One option for the linked data files is to:

  • Have the "cloudfront" version of the file reference the final file name location
  • Use a memory cache database for the mapping
  • When a file location mapping is absent, read the group file location to get the final file location
  • Add the mappings to the memory cache when they are read in initially

Patient Updates and Study Verification

Excluding updating the study instance UID, patient and study updates are performed by writing new patient and study group files to the updated hash names, and then adding a new index file containing references to the new patient or study group file. If two index files have incompatible changes, then a conflict has occurred, and some sort of admin notification is required to resolve the conflict. Otherwise, the latest version of the patient data can be created.

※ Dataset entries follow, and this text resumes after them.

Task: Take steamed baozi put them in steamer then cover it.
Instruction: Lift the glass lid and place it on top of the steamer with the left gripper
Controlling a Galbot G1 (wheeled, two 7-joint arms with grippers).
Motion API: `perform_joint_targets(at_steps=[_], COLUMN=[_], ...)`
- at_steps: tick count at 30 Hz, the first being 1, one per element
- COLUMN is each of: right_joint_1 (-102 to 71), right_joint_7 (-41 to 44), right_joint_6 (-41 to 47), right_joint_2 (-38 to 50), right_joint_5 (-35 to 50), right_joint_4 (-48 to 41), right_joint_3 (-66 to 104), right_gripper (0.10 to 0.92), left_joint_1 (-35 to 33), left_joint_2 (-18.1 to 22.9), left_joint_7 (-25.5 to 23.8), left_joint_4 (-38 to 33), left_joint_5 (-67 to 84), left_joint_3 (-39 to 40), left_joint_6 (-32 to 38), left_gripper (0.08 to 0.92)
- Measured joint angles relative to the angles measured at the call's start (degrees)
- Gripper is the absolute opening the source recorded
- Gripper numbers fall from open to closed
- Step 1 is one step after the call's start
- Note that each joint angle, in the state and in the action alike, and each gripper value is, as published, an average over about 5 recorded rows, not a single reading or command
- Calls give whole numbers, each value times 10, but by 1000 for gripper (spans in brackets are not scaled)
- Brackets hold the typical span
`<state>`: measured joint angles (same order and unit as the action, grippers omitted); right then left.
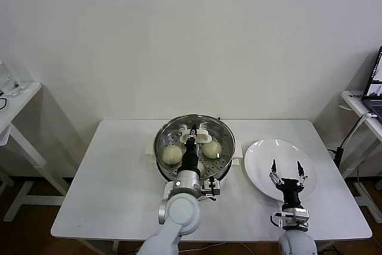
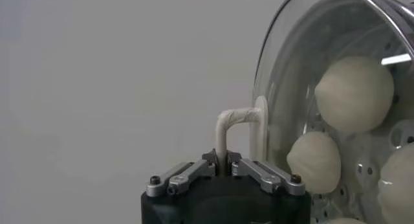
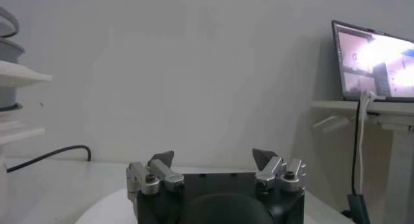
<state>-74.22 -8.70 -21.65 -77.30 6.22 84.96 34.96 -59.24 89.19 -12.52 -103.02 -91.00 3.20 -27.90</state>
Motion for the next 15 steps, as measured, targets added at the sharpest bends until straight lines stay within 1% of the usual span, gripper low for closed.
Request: perform_joint_targets(at_steps=[15], right_joint_1=[0], right_joint_7=[3], right_joint_6=[-4], right_joint_2=[-2], right_joint_5=[-1], right_joint_4=[-2], right_joint_3=[0], right_gripper=[823], left_joint_1=[6], left_joint_2=[3], left_joint_7=[3], left_joint_4=[18], left_joint_5=[-25], left_joint_3=[-8], left_joint_6=[11], left_gripper=[186])
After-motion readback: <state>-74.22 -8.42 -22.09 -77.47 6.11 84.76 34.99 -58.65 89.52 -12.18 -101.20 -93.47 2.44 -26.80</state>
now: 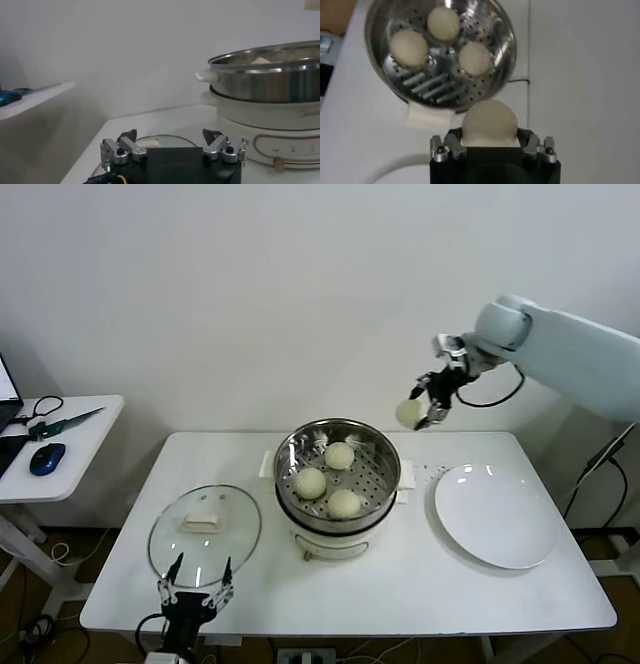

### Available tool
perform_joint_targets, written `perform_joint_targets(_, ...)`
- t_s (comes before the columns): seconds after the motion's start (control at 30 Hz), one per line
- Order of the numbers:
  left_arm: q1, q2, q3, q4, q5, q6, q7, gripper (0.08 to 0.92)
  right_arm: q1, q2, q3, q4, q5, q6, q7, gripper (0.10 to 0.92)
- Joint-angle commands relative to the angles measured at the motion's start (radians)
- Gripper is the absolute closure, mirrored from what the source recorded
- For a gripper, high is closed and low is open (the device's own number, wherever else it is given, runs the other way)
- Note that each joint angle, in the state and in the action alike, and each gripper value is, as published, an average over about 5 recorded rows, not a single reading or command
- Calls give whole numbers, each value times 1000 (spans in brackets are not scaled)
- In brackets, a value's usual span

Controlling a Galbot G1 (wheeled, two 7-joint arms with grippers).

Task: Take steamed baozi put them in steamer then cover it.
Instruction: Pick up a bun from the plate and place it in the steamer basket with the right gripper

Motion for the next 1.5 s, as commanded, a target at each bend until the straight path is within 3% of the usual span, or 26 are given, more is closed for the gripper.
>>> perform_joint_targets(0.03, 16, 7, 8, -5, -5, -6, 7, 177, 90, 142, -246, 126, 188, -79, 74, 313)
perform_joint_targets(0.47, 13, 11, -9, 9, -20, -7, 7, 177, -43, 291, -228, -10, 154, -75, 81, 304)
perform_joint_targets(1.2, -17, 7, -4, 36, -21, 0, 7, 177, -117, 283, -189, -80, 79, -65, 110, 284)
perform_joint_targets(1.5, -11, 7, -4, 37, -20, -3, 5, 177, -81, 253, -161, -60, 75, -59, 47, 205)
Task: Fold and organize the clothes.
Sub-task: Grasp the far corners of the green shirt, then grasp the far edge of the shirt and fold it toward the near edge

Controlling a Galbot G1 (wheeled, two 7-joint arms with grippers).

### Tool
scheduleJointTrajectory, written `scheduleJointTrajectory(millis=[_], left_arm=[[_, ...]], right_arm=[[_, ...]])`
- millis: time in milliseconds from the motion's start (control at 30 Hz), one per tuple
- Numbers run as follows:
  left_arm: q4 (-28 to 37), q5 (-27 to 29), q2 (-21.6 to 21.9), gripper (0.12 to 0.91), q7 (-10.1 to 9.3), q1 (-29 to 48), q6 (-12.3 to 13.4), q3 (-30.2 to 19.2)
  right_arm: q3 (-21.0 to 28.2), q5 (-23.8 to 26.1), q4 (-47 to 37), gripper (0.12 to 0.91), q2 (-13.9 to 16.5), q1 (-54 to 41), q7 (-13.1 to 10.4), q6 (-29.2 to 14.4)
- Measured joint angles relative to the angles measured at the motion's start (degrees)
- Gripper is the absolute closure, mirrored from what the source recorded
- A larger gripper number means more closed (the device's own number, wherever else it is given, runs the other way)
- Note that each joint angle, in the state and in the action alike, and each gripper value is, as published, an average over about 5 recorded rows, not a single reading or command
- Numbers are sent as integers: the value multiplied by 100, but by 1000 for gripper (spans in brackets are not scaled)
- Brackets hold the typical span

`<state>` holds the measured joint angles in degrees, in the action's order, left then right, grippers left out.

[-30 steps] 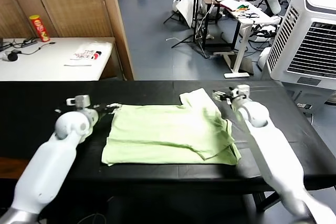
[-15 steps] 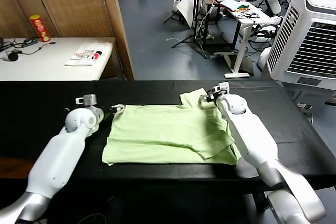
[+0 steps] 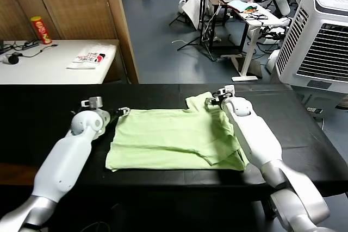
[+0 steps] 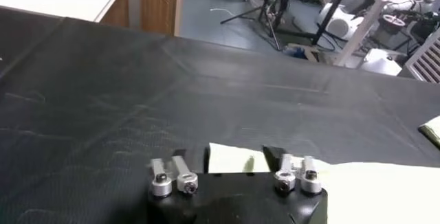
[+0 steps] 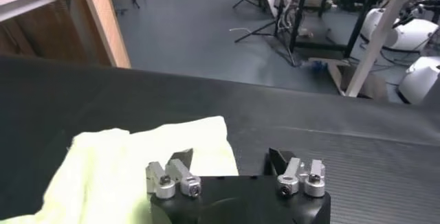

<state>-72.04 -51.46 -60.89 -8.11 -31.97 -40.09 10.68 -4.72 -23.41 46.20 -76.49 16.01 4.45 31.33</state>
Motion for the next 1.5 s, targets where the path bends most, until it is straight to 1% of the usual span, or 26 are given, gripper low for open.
scheduleJointTrajectory(millis=[33, 67, 133, 167, 267, 300, 400, 533, 733, 900, 1067, 1233, 1400, 1500], left_arm=[[-1, 2, 0, 569, 4, -1, -3, -1], [0, 3, 1, 636, 8, -2, -4, -1], [3, 9, 2, 732, 17, -3, -3, -1], [4, 13, 1, 784, 21, -3, 0, -1], [8, 20, -2, 870, 32, -2, 19, -1], [8, 20, -4, 885, 35, -2, 29, -1], [3, 21, -7, 905, 51, 2, 60, 0], [-23, 21, -7, 905, 69, 7, 107, 16], [-182, 34, 56, 905, 60, -83, 145, 106], [-523, -31, 210, 905, 39, -287, 146, 207], [-1026, -161, 409, 905, -3, -602, 141, 346], [-1657, -404, 640, 905, -82, -973, 119, 542], [-2346, -616, 908, 905, -140, -1434, 107, 780], [-2728, -678, 1089, 905, -148, -1761, 108, 919]], right_arm=[[-15, -1, 0, 681, -1, 8, 2, 0], [-27, -1, 2, 721, -2, 17, 2, 1], [-49, 0, 16, 782, -2, 41, 2, 0], [-57, 2, 29, 800, -1, 55, 2, 0], [-73, 11, 89, 836, 11, 101, 1, -4], [-79, 13, 112, 843, 18, 117, 0, -8], [-118, 13, 203, 860, 51, 176, -12, -25], [-229, -18, 413, 879, 135, 302, -46, -36], [-390, -220, 1030, 894, 355, 564, -76, 17], [-541, -427, 1719, 898, 600, 852, -74, -9], [-646, -661, 2308, 900, 799, 1099, -118, 19], [-679, -1003, 2967, 900, 1051, 1361, -280, 283], [-800, -1441, 3773, 900, 1387, 1743, -576, 784], [-914, -1652, 4237, 900, 1596, 2055, -708, 1029]])
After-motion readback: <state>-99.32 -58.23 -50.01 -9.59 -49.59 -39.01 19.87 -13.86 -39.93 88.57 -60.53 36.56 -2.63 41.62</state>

Study Instance UID updates and split/segment

If the study instance UID has been updated or instances moved to a new study, then there are a couple of options. Currently, the only one being considered is to create an entirely new study directory, copying all the data from the original study, and creating a new index file referencing the updated study directory.

Future alternatives would allow a reference to the original study directory location, however, that may cause other types of problems.

New incoming study updates in the unification data may be required to write the new data to the new study location.

Delete and Split/Segment operations

For a delete operation, as well as the original locations for any split or segmented data items, the deleted item should be marked as deleted in the index file, along with a reason for the change.

On subsequent updates to indices, the deleted files will be noted as being referenced, but other updates to them may be ignored.

A delete for resend may be implemented by removing references AND removing instances in the cache, such that they are re-written on subsequent calls. Alternatively, the original values can be referenced, and the files moved out of the way, but still referenced.

An instance already deleted, but received again should be rejected.

Split/Segment operations

A split/segment can be done by writing new group files, referencing the old group files, and either copying data files or referencing the hash value of the old files. This may require a database symlink.